The hefty losses seen in the past week were sparked by worries about global interest rates and inflationary pressures. Some market participants fear the cheap credit environment could be coming to an end.
"The world's central banks are all raising rates or are on hold," David Kotok at Cumberland Advisors said.
"Not one of them is cutting rates. Higher rates mean the discounting mechanism for stocks is under pressure. Higher rates also mean that pressure is building on credit and banking and financials," Kotok said.
The fears of a loss of easy credit -- including from abroad -- sparked worries that the corporate deal-making craze that has lifted the market in recent months may ebb.

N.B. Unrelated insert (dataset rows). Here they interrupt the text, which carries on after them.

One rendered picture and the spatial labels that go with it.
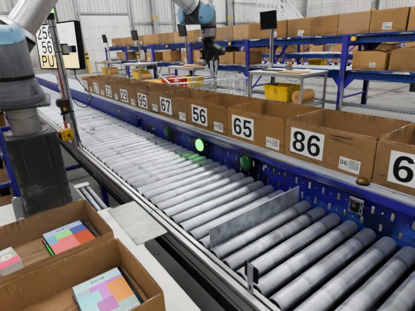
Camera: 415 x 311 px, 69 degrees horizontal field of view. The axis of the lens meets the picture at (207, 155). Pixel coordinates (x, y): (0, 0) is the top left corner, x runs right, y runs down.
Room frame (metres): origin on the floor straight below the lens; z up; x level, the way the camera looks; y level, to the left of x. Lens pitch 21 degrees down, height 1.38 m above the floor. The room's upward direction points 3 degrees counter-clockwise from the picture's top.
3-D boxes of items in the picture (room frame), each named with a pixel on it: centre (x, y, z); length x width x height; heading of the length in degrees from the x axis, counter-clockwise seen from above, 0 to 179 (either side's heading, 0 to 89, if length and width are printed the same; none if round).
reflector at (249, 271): (0.63, -0.10, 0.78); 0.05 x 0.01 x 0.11; 36
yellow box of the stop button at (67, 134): (1.95, 0.93, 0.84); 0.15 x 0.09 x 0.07; 36
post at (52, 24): (2.02, 0.91, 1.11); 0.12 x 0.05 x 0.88; 36
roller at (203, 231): (1.05, -0.12, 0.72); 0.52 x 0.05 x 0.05; 126
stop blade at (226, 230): (0.97, -0.18, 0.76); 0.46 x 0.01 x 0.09; 126
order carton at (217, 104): (1.84, -0.12, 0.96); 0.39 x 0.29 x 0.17; 36
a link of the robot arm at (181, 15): (1.77, 0.05, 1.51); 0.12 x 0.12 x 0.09; 31
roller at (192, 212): (1.16, -0.05, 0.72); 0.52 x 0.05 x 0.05; 126
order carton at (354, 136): (1.20, -0.58, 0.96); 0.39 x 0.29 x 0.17; 36
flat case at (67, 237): (0.85, 0.46, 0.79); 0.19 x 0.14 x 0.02; 41

Although the US Federal Reserve has kept US rates unchanged for a year, most economists are not now expecting the Fed to trim rates any time soon as the world's biggest economy vies to regain its footing.
In any case, some said stocks were overdue for a correction, which is normally seen as healthy way to take some of the speculative fever out of the market.
"The market needed to cool off and in typical fashion it appears to be doing so very quickly," said Frederic Dickson, a chief market strategist at DA Davidson & Co.
"Normally, there is a significant catalyst to trigger a pullback. Right now, the catalyst appears to be the combination of a minor increase in interest rates and the absence of positive economic or corporate news," he said.
A dearth of market-moving economic news and a lack of new corporate mergers and acquisitions in the past week also were factors. Now market strategists are pondering how far the correction will go on Wall Street.
"I think a lot of people are calling for a correction, a lot of hedge funds and others are set up for a down market. It's always surprising how sentiment can change so quickly," said Andy Brooks, head of equity trading at T. Rowe Price.
Looking ahead, Brooks said: "I'm pretty optimistic, but I think a period of consolidation is due."
The market was roiled by a rout in bonds, which sent the yield on the 10-year US Treasury note above five percent for the first time since August. Thursday's market action saw the worst bond market drop in three years, traders said.
The yield on the 10-year Treasury bond leapt to 5.188 percent on Friday from 4.956 percent a week earlier while the 30-year bond yield increased to 5.22 percent from 5.062 percent.
Some analysts are remaining upbeat that the coming week will not witness a significant market turnaround, but others are wondering if further declines could be on the cards.
"There is a concern if our economy does re-accelerate ... those inflation numbers could back up again and that would result in the Fed potentially raising interest rates," Deutsche Bank analyst Owen Fitzpatrick said.
"Normally, when we have those corrections, it's a little bit more than what we've seen so far," he said of the past week's performance.
The coming week will see a flurry of economic reports released and significant attention is likely to be focused on fresh surveys on inflation and retail sales.
Consumer prices, composed within the consumer price index (CPI), were widely expected to accelerate to 0.6 percent last month from a 0.4 percent clip in the prior month, while the core rate -- which excludes food and energy costs -- is seen holding unchanged at 0.2 percent.
Retail sales for last month are seen rebounding with a 0.6-percent clip, following a 0.2 percent decline in the prior month. Investors will be tracking the retail release closely for hints on consumer spending, which accounts for the lion's share of US economic growth.